**Task:**
Scan the lines below and report each one containing "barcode" by copying it.

[Excerpts from a dataset]
-- Opening Marker --

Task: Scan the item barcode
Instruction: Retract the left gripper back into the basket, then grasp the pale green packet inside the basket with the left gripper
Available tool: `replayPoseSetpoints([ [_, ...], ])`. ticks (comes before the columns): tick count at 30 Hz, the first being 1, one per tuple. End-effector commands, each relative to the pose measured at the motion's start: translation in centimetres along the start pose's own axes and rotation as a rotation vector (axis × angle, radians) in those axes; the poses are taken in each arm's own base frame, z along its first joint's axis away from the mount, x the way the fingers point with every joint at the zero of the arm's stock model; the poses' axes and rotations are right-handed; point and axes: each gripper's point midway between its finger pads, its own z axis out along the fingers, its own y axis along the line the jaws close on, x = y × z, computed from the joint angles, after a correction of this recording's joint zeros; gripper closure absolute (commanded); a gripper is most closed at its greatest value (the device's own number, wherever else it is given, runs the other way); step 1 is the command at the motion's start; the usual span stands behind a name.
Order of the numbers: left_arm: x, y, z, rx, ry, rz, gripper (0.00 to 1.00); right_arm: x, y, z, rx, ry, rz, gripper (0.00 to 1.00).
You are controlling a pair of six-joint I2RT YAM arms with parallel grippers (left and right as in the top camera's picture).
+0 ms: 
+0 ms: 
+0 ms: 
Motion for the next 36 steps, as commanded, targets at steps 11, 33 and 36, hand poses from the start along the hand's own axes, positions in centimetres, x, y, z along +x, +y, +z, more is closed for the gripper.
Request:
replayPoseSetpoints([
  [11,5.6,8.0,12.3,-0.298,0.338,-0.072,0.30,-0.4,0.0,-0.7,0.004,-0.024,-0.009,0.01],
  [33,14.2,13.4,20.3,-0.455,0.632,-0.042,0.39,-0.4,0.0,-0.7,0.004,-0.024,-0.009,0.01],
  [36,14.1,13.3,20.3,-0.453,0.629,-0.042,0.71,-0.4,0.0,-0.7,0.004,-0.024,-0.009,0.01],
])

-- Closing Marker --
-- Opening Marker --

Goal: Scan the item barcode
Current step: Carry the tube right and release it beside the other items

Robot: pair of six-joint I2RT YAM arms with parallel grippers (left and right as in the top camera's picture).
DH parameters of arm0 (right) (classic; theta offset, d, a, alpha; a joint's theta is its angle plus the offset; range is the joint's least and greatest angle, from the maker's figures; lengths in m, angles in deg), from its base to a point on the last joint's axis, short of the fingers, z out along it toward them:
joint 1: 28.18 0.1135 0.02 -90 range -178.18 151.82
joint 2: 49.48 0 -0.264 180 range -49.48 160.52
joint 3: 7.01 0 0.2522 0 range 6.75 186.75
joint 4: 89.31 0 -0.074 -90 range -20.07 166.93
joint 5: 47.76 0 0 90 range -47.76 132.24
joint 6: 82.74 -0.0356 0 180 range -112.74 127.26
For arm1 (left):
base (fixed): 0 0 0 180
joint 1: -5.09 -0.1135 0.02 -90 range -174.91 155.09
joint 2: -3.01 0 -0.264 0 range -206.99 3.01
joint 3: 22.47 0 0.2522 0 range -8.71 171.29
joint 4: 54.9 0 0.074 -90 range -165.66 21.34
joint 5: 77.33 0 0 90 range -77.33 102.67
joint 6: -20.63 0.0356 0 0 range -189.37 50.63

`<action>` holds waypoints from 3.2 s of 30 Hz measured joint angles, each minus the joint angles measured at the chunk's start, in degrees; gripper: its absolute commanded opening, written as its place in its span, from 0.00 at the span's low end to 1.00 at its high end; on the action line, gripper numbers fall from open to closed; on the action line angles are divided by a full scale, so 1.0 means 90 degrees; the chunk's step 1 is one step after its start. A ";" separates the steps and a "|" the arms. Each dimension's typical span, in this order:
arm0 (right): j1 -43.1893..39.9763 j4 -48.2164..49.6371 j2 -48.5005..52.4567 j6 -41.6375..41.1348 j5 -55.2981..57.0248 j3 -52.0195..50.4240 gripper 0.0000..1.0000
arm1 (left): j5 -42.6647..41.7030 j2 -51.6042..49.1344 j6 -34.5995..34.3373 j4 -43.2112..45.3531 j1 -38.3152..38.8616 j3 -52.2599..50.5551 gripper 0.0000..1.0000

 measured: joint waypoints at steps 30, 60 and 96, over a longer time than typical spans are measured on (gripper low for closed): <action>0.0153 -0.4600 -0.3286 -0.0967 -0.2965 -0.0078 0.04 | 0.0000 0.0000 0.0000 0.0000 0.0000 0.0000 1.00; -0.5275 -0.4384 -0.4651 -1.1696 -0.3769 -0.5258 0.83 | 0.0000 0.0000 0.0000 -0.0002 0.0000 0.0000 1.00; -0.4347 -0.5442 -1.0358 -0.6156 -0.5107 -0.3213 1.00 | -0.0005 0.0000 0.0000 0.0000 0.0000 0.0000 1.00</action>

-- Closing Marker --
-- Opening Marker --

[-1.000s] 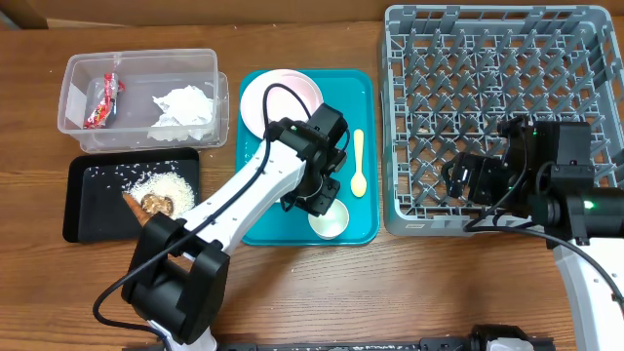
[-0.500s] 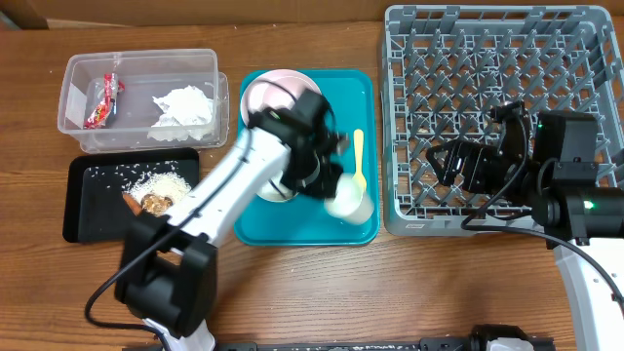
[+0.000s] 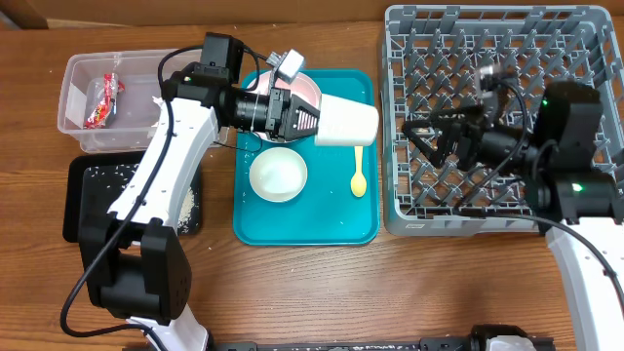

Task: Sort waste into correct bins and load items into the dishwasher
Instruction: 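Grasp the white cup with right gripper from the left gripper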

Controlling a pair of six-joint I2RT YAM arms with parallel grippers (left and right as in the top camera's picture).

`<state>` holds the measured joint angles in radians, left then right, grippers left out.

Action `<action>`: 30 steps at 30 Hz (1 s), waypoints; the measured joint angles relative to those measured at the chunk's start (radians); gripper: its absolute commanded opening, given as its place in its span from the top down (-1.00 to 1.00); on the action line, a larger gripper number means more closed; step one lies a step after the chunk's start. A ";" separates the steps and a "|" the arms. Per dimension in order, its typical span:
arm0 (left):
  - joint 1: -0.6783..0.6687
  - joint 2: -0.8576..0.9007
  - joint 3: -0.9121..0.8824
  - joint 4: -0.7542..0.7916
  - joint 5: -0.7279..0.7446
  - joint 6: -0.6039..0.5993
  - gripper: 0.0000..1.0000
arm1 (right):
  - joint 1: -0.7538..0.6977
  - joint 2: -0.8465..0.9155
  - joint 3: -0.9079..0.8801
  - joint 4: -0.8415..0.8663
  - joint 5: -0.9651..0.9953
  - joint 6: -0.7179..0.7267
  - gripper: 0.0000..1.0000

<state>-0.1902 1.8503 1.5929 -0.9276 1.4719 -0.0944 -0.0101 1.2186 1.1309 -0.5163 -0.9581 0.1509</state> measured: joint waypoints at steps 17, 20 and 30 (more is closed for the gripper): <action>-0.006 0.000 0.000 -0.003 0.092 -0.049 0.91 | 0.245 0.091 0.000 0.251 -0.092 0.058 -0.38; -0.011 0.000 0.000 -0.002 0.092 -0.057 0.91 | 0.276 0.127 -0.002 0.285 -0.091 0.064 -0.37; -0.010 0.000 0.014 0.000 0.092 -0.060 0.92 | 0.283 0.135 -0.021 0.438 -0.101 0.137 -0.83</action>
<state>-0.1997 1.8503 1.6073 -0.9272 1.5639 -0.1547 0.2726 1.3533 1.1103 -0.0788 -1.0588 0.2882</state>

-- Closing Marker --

**Answer for the task:**
Task: Scan the item barcode
Goal: Scan the item barcode

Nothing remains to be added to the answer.